Suddenly, there’s chatter in the background. It’s Kimmel. Barrett tells him to be quiet; he’s doing an interview. “I thought it was 2007,” replies Kimmel. Barrett laughs. The implication is that Barrett’s days as the subject of an interview ended five years ago, when the Bosstones called it quits after all that slogging it out on the road as a perennial Warped Tour favorite with a Phish-like following. But in the wake of a surprise announcement that the band will be donning their trademark pressed plaid suits for a “Hometown Throwdown” (five shows at the Middle East downstairs, December 26-30), Barrett is suddenly back in the hot seat. (Tickets for the shows sold out in 15 minutes.)
Throughout the ’90s, the Bosstones’ Hometown Throwdown was the rock-and-roll equivalent of The Nutcracker. You could count on it every December. It began at the Middle East in 1995 before moving to the Rat, Axis, the Paradise, and just about any other club that would have it. It was Christmas in clubland — or, as Barrett used to say, a way of recapturing the joy he used to feel at Christmas when he was a kid, before commercialism over-ran the holiday and cynicism kicked in.
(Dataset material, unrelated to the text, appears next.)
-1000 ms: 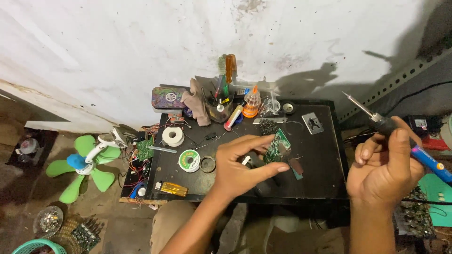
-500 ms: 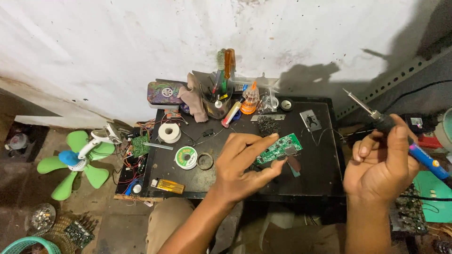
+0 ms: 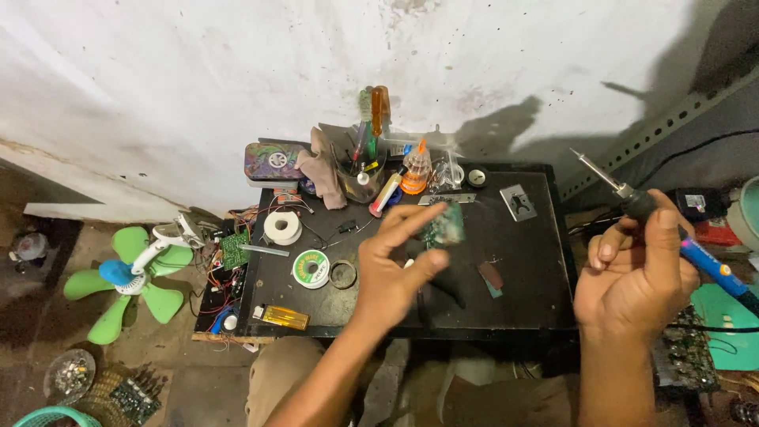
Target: Soldering electronic components onto a printed circuit board at a dedicated soldering station.
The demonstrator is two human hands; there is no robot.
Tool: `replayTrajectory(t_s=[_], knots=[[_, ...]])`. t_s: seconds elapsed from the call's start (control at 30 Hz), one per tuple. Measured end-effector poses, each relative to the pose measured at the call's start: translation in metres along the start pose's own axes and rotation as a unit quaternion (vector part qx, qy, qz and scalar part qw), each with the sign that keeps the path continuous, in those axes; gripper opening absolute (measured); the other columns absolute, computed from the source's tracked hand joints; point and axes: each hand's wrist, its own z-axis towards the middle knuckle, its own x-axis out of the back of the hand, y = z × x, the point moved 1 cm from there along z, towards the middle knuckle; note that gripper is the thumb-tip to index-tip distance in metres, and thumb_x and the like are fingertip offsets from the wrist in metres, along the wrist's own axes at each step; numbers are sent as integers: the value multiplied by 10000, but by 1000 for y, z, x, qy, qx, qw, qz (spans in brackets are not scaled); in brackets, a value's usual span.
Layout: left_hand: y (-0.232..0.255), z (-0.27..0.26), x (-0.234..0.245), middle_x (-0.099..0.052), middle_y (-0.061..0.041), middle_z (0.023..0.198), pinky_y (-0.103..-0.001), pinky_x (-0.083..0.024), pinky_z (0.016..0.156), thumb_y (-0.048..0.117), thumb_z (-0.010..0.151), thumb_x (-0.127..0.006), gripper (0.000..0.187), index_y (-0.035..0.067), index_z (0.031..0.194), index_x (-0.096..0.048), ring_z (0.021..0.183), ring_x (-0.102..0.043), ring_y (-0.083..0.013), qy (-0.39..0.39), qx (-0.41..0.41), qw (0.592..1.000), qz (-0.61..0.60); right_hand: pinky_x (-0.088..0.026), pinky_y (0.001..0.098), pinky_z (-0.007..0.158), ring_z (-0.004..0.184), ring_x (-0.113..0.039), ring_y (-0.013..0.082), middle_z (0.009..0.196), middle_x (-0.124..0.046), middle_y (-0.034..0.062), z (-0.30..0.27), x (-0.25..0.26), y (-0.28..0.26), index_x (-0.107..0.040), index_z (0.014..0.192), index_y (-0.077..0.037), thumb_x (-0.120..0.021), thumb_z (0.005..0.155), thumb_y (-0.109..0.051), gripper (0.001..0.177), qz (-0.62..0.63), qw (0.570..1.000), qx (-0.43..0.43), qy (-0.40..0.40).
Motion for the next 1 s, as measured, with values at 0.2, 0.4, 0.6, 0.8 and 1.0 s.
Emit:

In 2003, the Bosstones said there would be no Throwdown. And, in effect, no more Bosstones. No one called it a “break-up,” but the band were no longer on active duty. On their Web site, they called it a “hiatus.” Barrett told me back in 2003 that this was not a nail in the coffin, saying, cryptically, “There’s no real beginning and no real ending. I hope it lives in my heart forever.”
All the same, an era had ended, for the band and its legion of second-generation ska-punk fans, who were stoked by the group’s aggressive, brassy, upbeat sound, and by Barrett’s Lemmy-like bark.
“We’d been out on the road close to 20 years,” says Barrett, now 43. “And that’s the only way you can do the Bosstones. But it’s a grind. I could’ve rock-and-rolled till nobody wanted me to anymore, but it was nice to leave early and have people say, ‘Don’t go away.’ We crossed all the finish lines; we went way past what we imagined. We’re all really good friends. We created it, so it doesn’t have to go by any other guidelines. If you want to say, ‘We broke up,’ feel free, but it was always a different thing, a rare bird.
“The stars aligned where a lot of us had other options,” adds bassist Joe Gittleman, now 39, in a separate conversation. “We were at an age where we looked at doing different things. There were times [with the Bosstones] where my enthusiasm waned, but Dicky would pick up the ball, or he would look to me to pick up the ball. But there was a time we both landed in the same place. We’d been doing it so long. We’d spent most of our adult lives out on the road. The Bosstones don’t deserve to be driven on autopilot. There has to be excitement and energy.”